The fever of febrile seizures is commonly due to self-limiting viral infections affecting ear, nose, and throat or respiratory or gastrointestinal systems, and the risk of CNS infection is low. Most important treatment efforts are directed at caregiver education and, when appropriate, on effective use of fwbril seizure treatment at home.
Most febrile seizures are self-limiting episodes with low risk of injury, death, and long-term neurologic consequences.
It is im- portant to recognize this condition and offer a customized evidence-based plan of care to each family. Phe- nobarbital and valproate are touted to successfully reduce the recurrence of febrile seizures; however, they may not reduce the ultimate risk of devel- oping epilepsy. It is important to keep in mind that the majority of children with febrile seizures do not have a family history of them, and ge- netic testing is not routinely warranted.
Enviado por Gabriella flag Denunciar. Please enter a valid username and password and try again. A study concluded that once established, febrile status epilepticus rarely stops sponta- neously, and it is fairly resistant to anti- epileptic medications.
BMJ Best Practice
Neurodiagnostic evaluation of the child with a simple febrile seizure. If your hospital, university, trust or other institution provides access to Best Practice, log in via the appropriate link below:.
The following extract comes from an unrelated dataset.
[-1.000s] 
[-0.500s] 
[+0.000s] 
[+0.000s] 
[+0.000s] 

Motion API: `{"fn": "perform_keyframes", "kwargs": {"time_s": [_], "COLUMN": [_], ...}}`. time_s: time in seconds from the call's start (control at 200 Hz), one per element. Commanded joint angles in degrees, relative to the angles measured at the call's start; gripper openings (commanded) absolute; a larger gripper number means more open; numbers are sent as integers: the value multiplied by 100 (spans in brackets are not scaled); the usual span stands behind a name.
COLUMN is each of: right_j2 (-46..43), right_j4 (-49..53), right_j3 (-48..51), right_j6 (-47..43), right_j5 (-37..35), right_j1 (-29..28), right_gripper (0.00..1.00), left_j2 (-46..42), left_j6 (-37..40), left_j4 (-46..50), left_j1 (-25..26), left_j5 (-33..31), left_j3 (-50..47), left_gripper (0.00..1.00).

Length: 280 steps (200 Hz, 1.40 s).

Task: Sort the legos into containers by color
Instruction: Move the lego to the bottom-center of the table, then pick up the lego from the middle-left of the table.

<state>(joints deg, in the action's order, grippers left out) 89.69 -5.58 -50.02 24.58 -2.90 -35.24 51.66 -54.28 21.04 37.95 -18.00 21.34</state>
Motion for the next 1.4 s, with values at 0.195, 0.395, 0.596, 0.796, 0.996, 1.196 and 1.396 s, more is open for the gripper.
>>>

In a case- control study that compared children with a first febrile seizure, febrile status epilepticus was associated with younger age, lower body temperature, longer dura- tion of unrecognized fever before febrile seizure, female sex, documented struc- tural temporal lobe abnormalities on a previous brain MRI, and a first-degree relative with febrile seizures.
Unauthorized reproduction of this article is prohibited.
No guidelines exist for initiation xonvulsao daily anticonvulsants in febrile seizures, and it remains a matter of clinical judgment. If you have a Best Practice personal account, your own subscription or have registered for a free trial, log in here: Utility of lumbar puncture for first simple febrile seizure among children 6 to 18 months of age.